• [Exercise details] Find each line of the material below in which the word "white" occurs, and return it.

• [Supplied information]
++++++++
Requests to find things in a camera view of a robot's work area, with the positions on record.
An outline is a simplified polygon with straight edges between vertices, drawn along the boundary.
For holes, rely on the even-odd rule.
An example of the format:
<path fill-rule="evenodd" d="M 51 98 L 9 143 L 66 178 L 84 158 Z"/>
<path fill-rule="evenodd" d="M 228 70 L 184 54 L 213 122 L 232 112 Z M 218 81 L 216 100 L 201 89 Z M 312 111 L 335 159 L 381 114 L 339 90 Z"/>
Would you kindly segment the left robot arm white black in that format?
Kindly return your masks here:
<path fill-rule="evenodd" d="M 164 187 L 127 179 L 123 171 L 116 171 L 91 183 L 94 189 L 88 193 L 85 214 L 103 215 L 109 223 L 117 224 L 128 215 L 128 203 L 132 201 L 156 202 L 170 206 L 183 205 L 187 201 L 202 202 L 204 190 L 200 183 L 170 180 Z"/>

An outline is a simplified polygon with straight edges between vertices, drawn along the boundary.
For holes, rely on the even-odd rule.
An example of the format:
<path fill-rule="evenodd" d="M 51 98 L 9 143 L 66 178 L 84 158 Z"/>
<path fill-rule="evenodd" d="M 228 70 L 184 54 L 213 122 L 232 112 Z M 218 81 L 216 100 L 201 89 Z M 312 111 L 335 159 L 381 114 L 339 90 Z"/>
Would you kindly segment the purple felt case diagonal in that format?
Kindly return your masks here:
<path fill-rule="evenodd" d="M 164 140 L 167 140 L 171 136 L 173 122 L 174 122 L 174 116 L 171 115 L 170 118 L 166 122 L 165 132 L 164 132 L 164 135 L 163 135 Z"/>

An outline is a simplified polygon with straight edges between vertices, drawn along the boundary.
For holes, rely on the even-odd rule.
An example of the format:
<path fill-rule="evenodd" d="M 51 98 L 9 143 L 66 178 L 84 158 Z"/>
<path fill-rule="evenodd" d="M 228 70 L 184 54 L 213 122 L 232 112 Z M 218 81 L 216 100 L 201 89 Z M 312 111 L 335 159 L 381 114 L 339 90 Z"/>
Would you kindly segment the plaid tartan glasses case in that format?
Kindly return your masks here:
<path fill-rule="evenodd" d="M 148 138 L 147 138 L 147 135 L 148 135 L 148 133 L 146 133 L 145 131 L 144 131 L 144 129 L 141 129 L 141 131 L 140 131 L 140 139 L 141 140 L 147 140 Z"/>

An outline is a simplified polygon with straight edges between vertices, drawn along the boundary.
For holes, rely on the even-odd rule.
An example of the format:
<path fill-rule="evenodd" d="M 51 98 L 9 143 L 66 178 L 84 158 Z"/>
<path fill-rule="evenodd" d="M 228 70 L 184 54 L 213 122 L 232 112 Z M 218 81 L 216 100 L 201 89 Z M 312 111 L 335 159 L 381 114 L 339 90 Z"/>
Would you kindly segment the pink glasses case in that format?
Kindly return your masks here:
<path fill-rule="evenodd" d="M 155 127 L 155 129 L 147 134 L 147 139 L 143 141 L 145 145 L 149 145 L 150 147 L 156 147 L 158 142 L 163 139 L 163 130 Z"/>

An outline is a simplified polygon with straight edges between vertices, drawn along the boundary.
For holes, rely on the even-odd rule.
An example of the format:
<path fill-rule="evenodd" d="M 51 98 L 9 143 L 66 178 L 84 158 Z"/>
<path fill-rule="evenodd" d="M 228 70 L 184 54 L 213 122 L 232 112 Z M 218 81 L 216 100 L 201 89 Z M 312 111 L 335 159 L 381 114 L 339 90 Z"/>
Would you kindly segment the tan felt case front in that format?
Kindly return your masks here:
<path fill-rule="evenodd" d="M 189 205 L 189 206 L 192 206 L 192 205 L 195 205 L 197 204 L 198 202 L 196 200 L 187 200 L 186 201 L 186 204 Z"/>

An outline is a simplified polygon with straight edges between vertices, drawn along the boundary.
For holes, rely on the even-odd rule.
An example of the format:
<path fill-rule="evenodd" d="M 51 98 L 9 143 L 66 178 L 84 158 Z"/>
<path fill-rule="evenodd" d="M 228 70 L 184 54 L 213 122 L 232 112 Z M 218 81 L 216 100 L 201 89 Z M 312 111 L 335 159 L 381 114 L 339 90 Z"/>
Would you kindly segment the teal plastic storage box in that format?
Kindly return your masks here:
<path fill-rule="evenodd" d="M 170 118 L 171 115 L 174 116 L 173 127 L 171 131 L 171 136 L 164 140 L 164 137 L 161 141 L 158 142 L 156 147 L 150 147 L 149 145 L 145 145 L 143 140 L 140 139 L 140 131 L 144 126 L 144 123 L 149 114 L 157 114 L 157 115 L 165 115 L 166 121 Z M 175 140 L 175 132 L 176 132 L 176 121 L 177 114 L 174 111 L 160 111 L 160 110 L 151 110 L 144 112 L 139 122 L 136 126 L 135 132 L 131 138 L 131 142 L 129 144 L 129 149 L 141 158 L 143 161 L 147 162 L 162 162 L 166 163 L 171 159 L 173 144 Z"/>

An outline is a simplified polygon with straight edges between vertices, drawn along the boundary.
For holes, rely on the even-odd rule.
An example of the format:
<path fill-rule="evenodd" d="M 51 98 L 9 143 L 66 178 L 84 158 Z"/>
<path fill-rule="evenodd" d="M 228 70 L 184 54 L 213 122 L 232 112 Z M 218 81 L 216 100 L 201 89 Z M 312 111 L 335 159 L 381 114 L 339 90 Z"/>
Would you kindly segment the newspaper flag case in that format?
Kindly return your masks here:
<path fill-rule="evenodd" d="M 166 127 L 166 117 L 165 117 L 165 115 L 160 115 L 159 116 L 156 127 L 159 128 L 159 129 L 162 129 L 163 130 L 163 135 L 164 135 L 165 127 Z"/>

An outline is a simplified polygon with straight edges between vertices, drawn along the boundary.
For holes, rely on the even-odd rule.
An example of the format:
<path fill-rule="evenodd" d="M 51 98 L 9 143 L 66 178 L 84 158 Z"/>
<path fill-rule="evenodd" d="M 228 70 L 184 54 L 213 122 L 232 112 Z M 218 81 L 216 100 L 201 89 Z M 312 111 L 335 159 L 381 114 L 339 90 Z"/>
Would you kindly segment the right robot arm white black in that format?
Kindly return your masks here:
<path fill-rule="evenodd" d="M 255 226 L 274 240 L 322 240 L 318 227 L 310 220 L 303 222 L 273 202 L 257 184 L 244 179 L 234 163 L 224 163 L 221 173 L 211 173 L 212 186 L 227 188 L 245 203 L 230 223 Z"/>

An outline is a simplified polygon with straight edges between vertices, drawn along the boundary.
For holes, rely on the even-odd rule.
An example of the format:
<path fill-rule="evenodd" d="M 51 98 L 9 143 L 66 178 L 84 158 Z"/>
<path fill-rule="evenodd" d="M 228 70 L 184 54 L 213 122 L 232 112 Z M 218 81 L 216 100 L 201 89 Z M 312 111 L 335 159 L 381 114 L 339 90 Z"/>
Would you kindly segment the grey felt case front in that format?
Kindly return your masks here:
++++++++
• [Result of the task]
Would you kindly segment the left robot arm white black in that format?
Would you kindly segment the right robot arm white black in that format?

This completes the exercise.